Tomtom geht mit dem XL Live noch einen Schritt weiter: Das Navi verbindet sich per Mobilfunk mit den Live Services des Hersteller und ruft in Echtzeit Daten zur Verkehrslage ab. Außerdem liefert es auf Wunsch noch Infos zur Wetterlage oder zu Sonderzielen, die man per Google findet. Auch aktuelle Benzinpreise lassen sich so erfragen. Manko: Die Dienste sind zwar in den ersten drei Monaten nach dem Kauf kostenfrei, danach fallen allerdings monatlich 9,95 Euro im Abo an.

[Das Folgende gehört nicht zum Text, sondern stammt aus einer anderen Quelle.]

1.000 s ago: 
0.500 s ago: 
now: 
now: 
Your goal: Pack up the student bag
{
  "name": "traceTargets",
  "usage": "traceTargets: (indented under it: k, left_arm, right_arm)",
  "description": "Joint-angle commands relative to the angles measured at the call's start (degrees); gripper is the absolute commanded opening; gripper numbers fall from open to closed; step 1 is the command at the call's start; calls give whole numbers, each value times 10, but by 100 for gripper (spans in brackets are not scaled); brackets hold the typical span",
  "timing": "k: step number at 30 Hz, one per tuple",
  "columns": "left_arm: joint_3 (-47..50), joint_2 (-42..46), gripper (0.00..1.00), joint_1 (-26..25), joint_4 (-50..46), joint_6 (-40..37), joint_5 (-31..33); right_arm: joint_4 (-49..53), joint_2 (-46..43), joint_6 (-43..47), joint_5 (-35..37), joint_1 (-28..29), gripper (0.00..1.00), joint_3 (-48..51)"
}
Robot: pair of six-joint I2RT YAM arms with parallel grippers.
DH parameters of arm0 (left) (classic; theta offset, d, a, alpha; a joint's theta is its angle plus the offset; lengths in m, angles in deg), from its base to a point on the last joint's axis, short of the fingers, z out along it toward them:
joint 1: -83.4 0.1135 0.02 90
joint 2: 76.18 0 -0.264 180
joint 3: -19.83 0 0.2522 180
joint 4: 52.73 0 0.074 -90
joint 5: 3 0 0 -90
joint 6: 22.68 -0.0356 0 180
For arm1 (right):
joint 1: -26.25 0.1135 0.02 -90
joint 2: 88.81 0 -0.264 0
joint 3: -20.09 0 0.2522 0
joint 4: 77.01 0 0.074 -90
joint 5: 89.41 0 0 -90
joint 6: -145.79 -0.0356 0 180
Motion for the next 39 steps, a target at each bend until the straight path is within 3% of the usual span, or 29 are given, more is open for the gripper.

Aktualität des Navi-Kartenmaterials
Bei aller Begeisterung, mit der uns die Navi-Hersteller die Zusatzdienste schmackhaft machen wollen, bleibt die Aktualität des aufgespielten Kartenmaterials ein zentrales Thema bei Navis. Denn nichts ist ärgerlicher als ein neues Gerät, das die alten Routingfehler macht. In diesem Punkt haben Navis mit Navteq-Karten derzeit die Nase vor den Weggefährten, die auf Tele Atlas vertrauen. Denn bei letzteren fielen uns in letzter Zeit immer wieder kleinere Mängel auf, die auch nach einem Update auf die aktuellste Kartenversion bestehen blieben. Die Hersteller verweisen hier gerne darauf, dass sich die Ungenauigkeiten an den Geräten selbst korrigieren lassen. Wir sind jedoch der Ansicht, dass die Pflege der Karten in erster Linie Aufgabe der Anbieter bleibt.